100 Ad Hoc DTN and Social Routing
100.1 Learning Objectives
By the end of this chapter series, you will be able to:
- Justify DTN adoption: Explain when and why Delay-Tolerant Networks are needed over traditional routing
- Compare routing strategies: Evaluate epidemic, context-aware, and social routing trade-offs quantitatively
- Apply store-carry-forward: Demonstrate how DTN nodes buffer, transport, and relay messages opportunistically
- Design DTN-based solutions: Select the right DTN routing strategy for real-world IoT scenarios
- Assess DTN performance: Calculate delivery ratios, overhead, and latency for different routing approaches
Minimum Viable Understanding
- DTN solves disconnected networking: When no continuous end-to-end path exists (wildlife tracking, rural areas, disaster zones), DTN uses a store-carry-forward paradigm where nodes physically carry data until they encounter the next relay.

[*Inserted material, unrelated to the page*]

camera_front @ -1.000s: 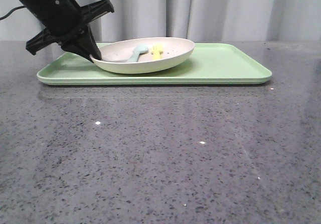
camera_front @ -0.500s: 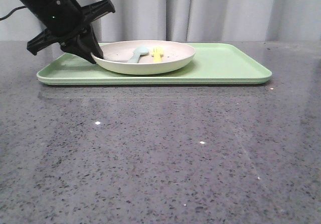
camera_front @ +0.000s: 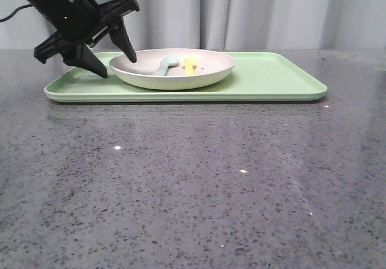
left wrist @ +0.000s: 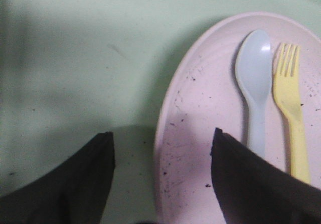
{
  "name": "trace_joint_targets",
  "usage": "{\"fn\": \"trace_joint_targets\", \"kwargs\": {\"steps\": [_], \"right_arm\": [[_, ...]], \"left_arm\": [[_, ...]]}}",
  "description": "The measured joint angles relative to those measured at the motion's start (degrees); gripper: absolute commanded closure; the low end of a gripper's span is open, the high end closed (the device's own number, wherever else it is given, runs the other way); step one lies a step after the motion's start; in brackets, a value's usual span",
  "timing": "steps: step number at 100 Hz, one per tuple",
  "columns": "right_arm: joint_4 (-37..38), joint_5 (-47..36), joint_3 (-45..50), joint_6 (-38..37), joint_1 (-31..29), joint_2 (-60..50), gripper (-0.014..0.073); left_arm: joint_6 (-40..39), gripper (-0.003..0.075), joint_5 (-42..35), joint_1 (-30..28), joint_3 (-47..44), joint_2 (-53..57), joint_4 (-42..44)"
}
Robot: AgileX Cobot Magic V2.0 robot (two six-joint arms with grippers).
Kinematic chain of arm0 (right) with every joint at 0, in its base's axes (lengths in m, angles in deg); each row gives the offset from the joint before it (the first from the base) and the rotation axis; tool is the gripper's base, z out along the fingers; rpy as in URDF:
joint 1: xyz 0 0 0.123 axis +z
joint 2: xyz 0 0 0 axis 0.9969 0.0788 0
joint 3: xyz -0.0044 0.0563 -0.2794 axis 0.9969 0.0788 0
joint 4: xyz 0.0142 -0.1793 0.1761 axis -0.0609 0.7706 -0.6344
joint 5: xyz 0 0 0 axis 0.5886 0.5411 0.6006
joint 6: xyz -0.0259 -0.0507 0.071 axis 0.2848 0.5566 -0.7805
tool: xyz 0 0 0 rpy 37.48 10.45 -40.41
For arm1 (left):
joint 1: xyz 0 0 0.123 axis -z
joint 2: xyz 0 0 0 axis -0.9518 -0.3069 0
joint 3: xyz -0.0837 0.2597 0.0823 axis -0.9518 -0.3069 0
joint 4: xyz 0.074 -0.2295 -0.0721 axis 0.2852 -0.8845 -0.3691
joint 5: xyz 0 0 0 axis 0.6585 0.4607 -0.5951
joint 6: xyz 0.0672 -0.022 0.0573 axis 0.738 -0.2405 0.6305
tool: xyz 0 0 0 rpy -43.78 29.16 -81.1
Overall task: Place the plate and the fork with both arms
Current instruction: 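Raise the left gripper away from the plate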
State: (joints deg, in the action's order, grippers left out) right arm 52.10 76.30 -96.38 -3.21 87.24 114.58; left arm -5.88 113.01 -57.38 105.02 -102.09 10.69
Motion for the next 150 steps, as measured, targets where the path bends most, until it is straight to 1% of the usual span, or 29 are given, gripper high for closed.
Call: {"fn": "trace_joint_targets", "kwargs": {"steps": [16,33,57,71,90,115,150], "right_arm": [[0.0,0.0,0.0,0.0,0.0,0.0,0.0103],[0.0,0.0,0.0,0.0,0.0,0.0,0.0103],[0.0,0.0,0.0,0.0,0.0,0.0,0.0103],[0.0,0.0,0.0,0.0,0.0,0.0,0.0103],[0.0,0.0,0.0,0.0,0.0,0.0,0.0103],[0.0,-0.7,0.0,0.0,0.0,0.0,0.0103],[0.0,-2.0,0.0,0.0,0.0,0.0,0.0103]], "left_arm": [[0.0,0.0267,0.2,0.0,0.0,1.4,1.1],[0.0,0.0269,0.6,0.0,0.0,5.2,4.2],[0.0,0.0269,1.7,0.0,-0.4,13.2,14.3],[0.0,0.0269,2.2,-1.3,-2.9,19.0,18.8],[0.0,0.0269,2.3,-6.1,-10.1,27.9,22.2],[0.0,0.0269,1.6,-11.3,-23.2,41.4,24.2],[0.0,0.0269,1.4,-12.2,-42.3,61.5,26.0]]}}
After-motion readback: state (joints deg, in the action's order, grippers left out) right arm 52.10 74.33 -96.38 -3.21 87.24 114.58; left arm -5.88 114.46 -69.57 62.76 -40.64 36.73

- Three routing strategies trade off delivery vs. overhead: Epidemic routing floods messages for ~95% delivery but 1000% overhead; context-aware and social routing achieve ~88% delivery with only 200% overhead by forwarding selectively.
- Social routing exploits predictable human/animal patterns: Rather than flooding or random forwarding, SocialCast and PRoPHET use encounter history, colocation probability, and mobility patterns to choose the best carriers.
Sensor Squad: Message in a Bottle Network
Sammy the Sensor is stuck on a remote island with no phone signal. He needs to get a weather report to Lila the LED on the mainland. There is no bridge, no cable, and no Wi-Fi.
“How do I send my message?” Sammy asks.
Max the Microcontroller has an idea: “Put your message in a bottle and throw it in the ocean! Passing ships will pick it up and carry it. When a ship gets close to the mainland, it hands the bottle to another ship heading that way.”
This is exactly how Delay-Tolerant Networks work:
- Store – Sammy puts the message in a bottle (the node saves the data)
- Carry – A ship picks it up and sails with it (the node physically moves)
- Forward – When the ship meets another going toward Lila, it passes the bottle along
Bella the Buzzer adds: “But what if we throw hundreds of bottles? That is wasteful! Instead, let us only give the bottle to ships that we KNOW visit the mainland regularly. The fishing boat goes there every Tuesday!”
That is the difference between epidemic routing (throw bottles everywhere) and social routing (give the bottle to the fishing boat that regularly visits the destination). Social routing is smarter and wastes less energy.
For Beginners: What Are Delay-Tolerant Networks?
Most networks assume you can always find a path from sender to receiver, like making a phone call where both phones must be connected at the same time. But what happens when there is no continuous connection?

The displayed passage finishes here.